Recently, the cloud + Community Technology Salon “Tencent open source technology” ended successfully. The salon invited a number of Tencent technical experts to deeply disclose Tencent’s open source projects, such as Tencent OS tiny, tubemq, Kona JDK, tars and medicalnet. This article is a detailed introduction of medical net, a pre training model dedicated to providing 3D medical image big data.
1、 Overview of medical imaging AI
Medical imaging AI is actually to solve the global problem of “patients are difficult to see a doctor, doctors are tired of diagnosis”.
Due to the large investment and long period of training, the number of medical staff is difficult to increase significantly in a short period of time. However, artificial intelligence technology can assist medical work and alleviate the current situation of insufficient medical resources.
For the medical field, artificial intelligence has two main functions, one is to carry out population-based screening, the other is to improve the quality of diagnosis.
For some simple diseases, artificial intelligence can achieve high diagnostic performance, which can be used in the work of disease screening, to some extent, alleviate the lack of medical staff. However, for some diseases with high treatment difficulty, artificial intelligence can provide reference for doctors’ diagnosis and play a role of reminder.
Medical image contains rich diagnostic information, which is a very common means in medical diagnosis.
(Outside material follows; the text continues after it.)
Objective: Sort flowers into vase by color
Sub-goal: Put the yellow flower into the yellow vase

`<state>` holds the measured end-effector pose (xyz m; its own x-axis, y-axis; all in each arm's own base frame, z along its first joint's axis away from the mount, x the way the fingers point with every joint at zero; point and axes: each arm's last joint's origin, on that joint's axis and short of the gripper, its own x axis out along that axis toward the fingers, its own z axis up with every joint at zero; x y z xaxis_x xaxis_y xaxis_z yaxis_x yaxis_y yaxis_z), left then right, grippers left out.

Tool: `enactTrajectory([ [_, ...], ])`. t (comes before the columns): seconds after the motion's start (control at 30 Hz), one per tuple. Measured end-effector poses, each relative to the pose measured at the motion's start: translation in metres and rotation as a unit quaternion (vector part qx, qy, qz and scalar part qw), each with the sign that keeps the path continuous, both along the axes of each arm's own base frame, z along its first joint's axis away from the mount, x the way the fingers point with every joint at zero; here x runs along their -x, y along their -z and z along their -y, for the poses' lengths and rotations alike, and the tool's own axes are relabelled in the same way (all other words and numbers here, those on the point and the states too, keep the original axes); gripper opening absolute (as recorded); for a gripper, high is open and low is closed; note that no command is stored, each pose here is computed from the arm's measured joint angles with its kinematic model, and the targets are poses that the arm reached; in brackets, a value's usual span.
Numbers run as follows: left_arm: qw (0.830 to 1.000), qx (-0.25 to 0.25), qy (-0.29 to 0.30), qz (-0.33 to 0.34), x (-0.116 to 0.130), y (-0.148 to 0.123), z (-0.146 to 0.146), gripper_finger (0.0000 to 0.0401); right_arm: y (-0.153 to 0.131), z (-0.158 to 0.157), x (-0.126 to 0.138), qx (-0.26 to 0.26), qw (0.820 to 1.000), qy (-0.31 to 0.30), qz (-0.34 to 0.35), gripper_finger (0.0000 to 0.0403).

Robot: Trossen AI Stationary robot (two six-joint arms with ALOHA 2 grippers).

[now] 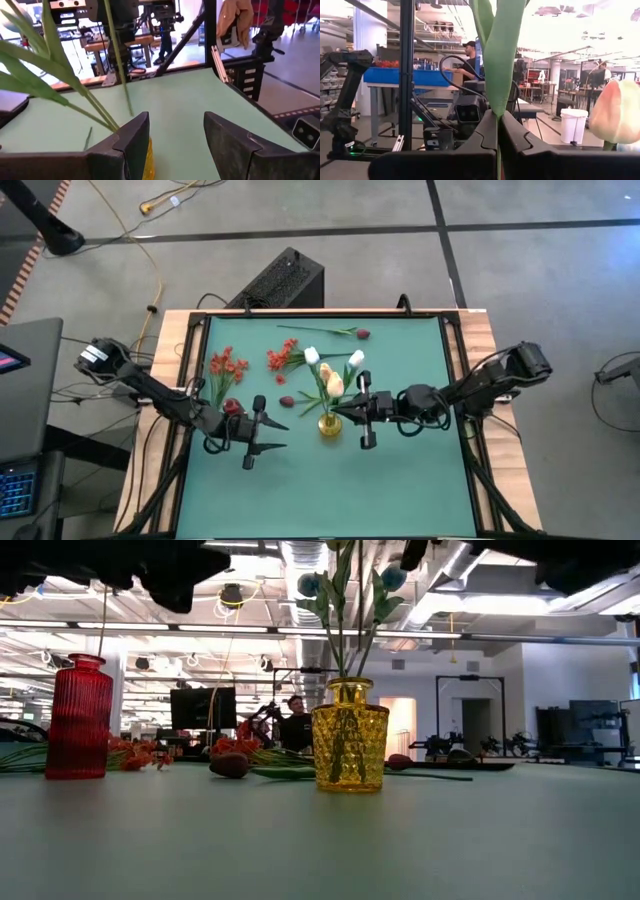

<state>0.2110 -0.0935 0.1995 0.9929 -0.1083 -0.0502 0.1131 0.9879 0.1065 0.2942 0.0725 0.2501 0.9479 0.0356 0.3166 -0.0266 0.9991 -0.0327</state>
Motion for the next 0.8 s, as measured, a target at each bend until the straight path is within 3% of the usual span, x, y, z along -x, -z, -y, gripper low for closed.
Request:
enactTrajectory([
  [0.27, 1.0, 0.01, -0.001, -0.008, 0.0, 0.002, 0.0, 0.0178, 0.024, 0.002, -0.013, -0.002, 1.0, 0.01, 0.017, 0.0024],
  [0.57, 1.0, 0.021, 0.012, -0.013, 0.0, 0.002, 0.001, 0.0178, 0.018, 0.004, -0.01, -0.005, 1.0, 0.012, 0.018, 0.0025],
  [0.8, 0.999, 0.036, 0.015, -0.018, 0.001, 0.003, 0.001, 0.0178, 0.026, 0.006, -0.014, 0.006, 1.0, 0.015, -0.025, 0.0025],
])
The “manufacturing” method of medical image AI is as follows: collect annotation data, train artificial intelligence model through these data, and finally input patient image into the system to obtain the diagnosis result close to senior doctors.
2、 The relationship between medicalnet and the development of medical imaging AI
In recent years, the development of image and video recognition software has provided great help for medical image AI. However, due to the limited resources of medical staff, it is difficult to label data, resulting in very few identically distributed label data that can be used for training, which conflicts with data-driven deep learning, which is the bottleneck of the development of medical image AI.
Therefore, for the research of medical image AI, it is urgent to find large-scale data sets and corresponding models to provide information support for most small data medical image AI applications, which is exactly the motivation of developing medicalnet.
Although the data volume of each medical 3D open data set with the same distribution is small, the data sets of multiple medical scenarios can form a large-scale data set. The medicalnet development team will collect the data sets of these scenarios to train different pre training models, and then open source relevant pre training models.
In this way, when a user needs to train a new model, they can directly use the medicalnet model for migration learning. Even if the amount of data in the new application is small, the user can finally train a model.
3、 Technical implementation of medicalnet
In the process of implementing medicalnet, there are many problems that need to be solved by technology. Among them, there are many problems, such as different pixel meanings, wide range differences, frequent artifacts, low imaging quality, fuzzy boundary, low contrast; different source data, lack of annotation; different resolution of the same organization, large differences in different organization scales, and so on.
The medicalnet development team mainly solves these problems through two solutions.
The first is the data set screening scheme, the main purpose is to find out the data sets with common knowledge. The specific methods are as follows: select a small amount of data from each scenario’s data set, form a mini dataset agent, train it into a small network quickly through the agent, and finally judge which data sets can be preserved according to the quality of the mini dataset segmentation prediction results.
After the data set is filtered, the joint training scheme is used for training. Firstly, the data is preprocessed by space and pixel normalization. In order to get more annotation information, medicalnet uses the segmented data set.
Medicalnet consists of encoding and decoding parts, which are open source models. In order to concentrate more information on the coding part, most parameters are concentrated on the coding part. In order to solve the problem of annotation inconsistency between datasets and datasets, multi task is used to separate the annotation data of multiple scenes in the decoding part.
In the process of training, different skip connection combinations are used to alleviate the problem of gradient disappearance. After the training, the coding part can be transferred to the model of arbitrary segmentation, classification, detection and other tasks.
The final experimental results show that in 3D medical image application, medicalnet can help the network of small data scene to accelerate convergence speed and improve prediction performance.
Q: Is the code used by medicalnet open source? Is medicalnet useless for a hospital function?
A: Relevant codes of medicalnet have been open-source. For details, see https://github.com/tencent/me… And medicalnet has been used in multiple landing modules.
CHEN Si Hong, senior researcher of Tencent vision algorithm, started to work on medical image AI in 2014, and published papers in top conference journals such as MICCAI and TMI. It is mainly committed to the research and application of in-depth learning in medical video image and 3D image.